### YOUR INSTRUCTIONS
If a line in the entries below holds the string "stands", copy it.

Records from a data source:

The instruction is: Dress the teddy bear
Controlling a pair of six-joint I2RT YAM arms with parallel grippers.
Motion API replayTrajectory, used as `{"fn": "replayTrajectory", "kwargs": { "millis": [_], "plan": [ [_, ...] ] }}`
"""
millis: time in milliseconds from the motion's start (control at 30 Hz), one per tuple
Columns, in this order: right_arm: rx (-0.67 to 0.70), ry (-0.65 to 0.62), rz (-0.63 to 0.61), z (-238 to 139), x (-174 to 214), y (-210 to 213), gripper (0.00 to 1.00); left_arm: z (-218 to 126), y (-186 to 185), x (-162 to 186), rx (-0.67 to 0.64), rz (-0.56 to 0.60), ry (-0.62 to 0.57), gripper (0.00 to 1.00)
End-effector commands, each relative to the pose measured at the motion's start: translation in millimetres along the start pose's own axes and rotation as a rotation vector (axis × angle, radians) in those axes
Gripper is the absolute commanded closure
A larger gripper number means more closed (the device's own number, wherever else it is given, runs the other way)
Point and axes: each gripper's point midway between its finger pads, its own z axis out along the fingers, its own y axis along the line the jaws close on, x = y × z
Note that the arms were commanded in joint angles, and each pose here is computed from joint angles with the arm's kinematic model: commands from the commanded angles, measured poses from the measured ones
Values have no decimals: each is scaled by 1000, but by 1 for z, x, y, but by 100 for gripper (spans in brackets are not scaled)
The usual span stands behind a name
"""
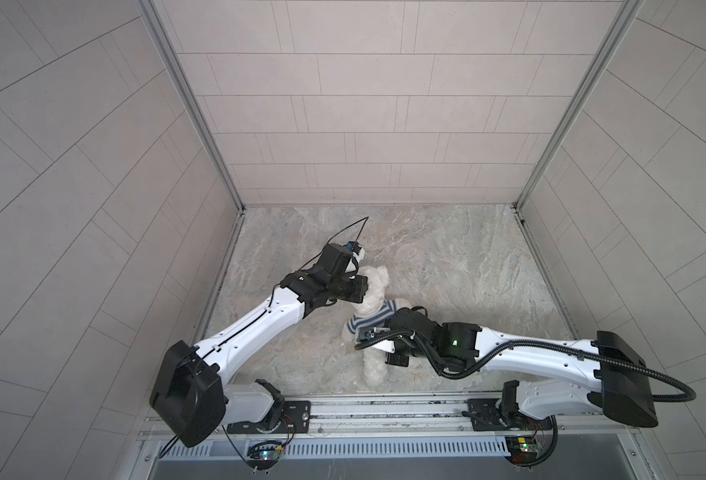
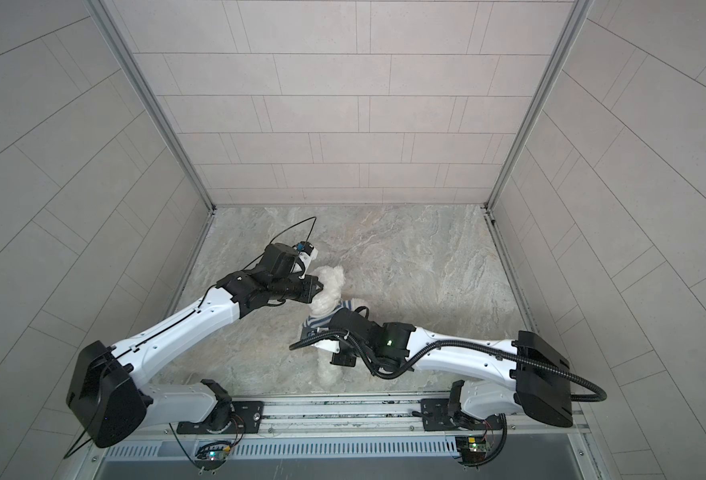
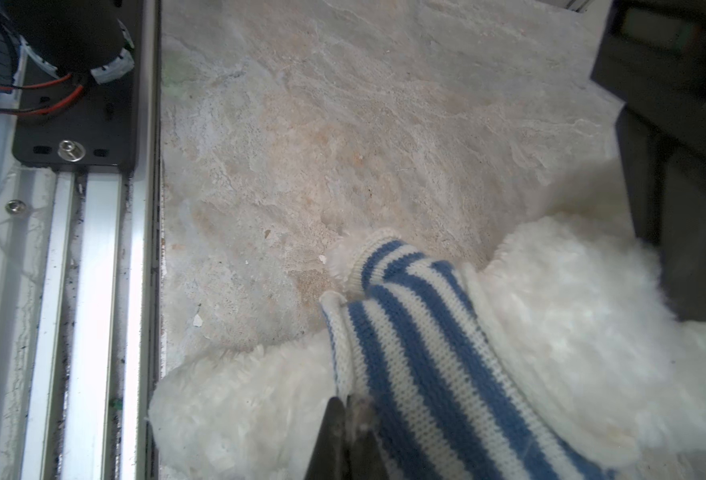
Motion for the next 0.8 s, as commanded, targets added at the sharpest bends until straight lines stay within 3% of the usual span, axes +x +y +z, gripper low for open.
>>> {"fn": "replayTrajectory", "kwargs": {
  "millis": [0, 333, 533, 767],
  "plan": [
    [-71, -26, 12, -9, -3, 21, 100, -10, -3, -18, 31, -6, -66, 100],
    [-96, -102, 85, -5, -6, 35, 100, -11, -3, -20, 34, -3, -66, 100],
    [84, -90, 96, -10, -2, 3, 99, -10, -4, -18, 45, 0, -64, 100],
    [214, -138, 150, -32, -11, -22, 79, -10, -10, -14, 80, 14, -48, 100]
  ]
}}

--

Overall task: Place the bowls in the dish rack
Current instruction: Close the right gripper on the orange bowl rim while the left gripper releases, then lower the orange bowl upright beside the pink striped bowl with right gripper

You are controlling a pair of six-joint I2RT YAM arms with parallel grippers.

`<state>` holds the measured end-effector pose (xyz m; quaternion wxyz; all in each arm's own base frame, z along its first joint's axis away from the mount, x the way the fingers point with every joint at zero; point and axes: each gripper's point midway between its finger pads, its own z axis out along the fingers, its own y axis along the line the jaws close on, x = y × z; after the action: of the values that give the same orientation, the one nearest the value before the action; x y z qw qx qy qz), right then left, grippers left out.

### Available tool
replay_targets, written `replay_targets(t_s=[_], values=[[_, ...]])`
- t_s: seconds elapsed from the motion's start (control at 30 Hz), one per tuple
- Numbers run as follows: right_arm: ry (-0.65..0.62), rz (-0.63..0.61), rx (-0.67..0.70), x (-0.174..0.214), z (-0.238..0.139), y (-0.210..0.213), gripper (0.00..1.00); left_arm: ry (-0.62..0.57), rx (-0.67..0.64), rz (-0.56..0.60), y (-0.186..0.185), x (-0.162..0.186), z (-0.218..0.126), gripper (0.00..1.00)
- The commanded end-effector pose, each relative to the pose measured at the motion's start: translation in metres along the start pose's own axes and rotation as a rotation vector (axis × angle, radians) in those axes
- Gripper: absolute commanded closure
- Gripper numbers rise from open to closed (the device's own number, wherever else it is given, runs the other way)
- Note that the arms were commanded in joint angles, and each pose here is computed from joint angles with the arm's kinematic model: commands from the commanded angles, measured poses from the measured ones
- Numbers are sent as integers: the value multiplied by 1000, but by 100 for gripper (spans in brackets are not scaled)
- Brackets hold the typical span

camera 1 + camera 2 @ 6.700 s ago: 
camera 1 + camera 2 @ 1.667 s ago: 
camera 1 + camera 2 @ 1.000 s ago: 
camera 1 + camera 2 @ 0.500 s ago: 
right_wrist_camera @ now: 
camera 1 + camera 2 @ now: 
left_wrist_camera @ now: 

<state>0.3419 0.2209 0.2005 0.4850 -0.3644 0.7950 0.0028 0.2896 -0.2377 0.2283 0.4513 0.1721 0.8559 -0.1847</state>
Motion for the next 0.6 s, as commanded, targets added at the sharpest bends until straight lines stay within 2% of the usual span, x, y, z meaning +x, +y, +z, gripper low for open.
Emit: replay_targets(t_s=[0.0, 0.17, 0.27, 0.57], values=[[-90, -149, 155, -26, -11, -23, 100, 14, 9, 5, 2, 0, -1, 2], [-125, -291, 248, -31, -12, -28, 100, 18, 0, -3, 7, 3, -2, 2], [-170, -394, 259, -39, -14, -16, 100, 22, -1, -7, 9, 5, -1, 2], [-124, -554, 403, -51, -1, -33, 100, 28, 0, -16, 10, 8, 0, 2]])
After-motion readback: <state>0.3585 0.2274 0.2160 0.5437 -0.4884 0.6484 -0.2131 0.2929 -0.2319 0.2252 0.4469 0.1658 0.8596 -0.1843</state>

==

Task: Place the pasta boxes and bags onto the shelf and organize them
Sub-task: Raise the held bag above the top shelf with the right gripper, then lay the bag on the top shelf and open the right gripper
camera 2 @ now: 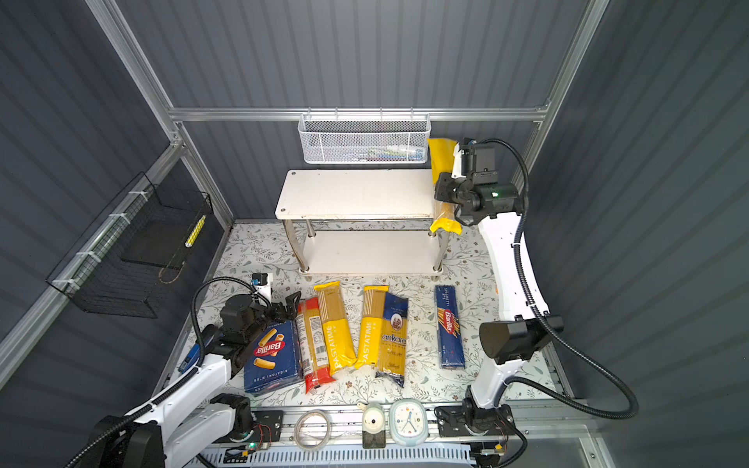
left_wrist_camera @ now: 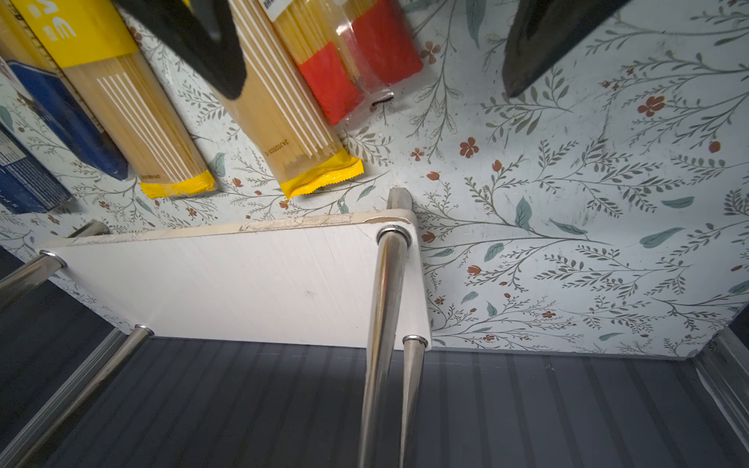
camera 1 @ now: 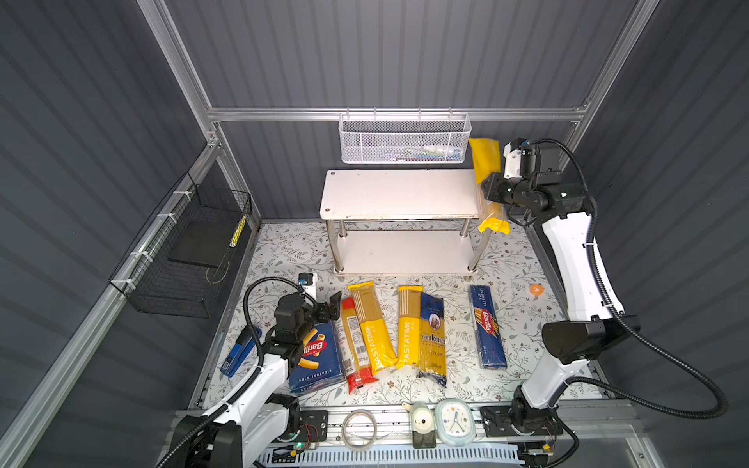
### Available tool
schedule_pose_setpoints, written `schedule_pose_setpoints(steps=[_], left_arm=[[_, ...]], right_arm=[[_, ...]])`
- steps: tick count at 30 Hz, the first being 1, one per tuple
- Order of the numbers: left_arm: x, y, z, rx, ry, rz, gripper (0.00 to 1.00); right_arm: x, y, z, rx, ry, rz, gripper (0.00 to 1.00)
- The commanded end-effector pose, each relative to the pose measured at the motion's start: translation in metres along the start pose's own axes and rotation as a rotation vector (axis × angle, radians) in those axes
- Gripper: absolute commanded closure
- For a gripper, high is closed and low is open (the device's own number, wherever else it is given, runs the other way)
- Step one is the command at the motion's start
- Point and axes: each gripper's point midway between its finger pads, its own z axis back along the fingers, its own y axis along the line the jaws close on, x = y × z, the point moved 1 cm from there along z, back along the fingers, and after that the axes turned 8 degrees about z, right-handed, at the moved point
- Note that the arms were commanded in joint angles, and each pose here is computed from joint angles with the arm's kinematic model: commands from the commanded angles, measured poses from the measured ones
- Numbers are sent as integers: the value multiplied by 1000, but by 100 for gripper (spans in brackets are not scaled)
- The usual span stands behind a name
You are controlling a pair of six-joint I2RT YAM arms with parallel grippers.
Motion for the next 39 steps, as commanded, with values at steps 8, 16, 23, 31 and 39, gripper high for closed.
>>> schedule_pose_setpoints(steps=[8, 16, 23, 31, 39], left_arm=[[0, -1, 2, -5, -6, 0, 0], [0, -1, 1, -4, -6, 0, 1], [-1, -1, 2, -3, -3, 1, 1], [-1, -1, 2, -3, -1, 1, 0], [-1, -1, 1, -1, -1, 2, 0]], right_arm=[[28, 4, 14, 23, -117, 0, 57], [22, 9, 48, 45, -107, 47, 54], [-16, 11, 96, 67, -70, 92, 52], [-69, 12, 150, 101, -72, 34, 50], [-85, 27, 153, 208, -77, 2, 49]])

### OUTPUT OF THE TASK
The usual span stands behind a name
- The usual span stands behind a name

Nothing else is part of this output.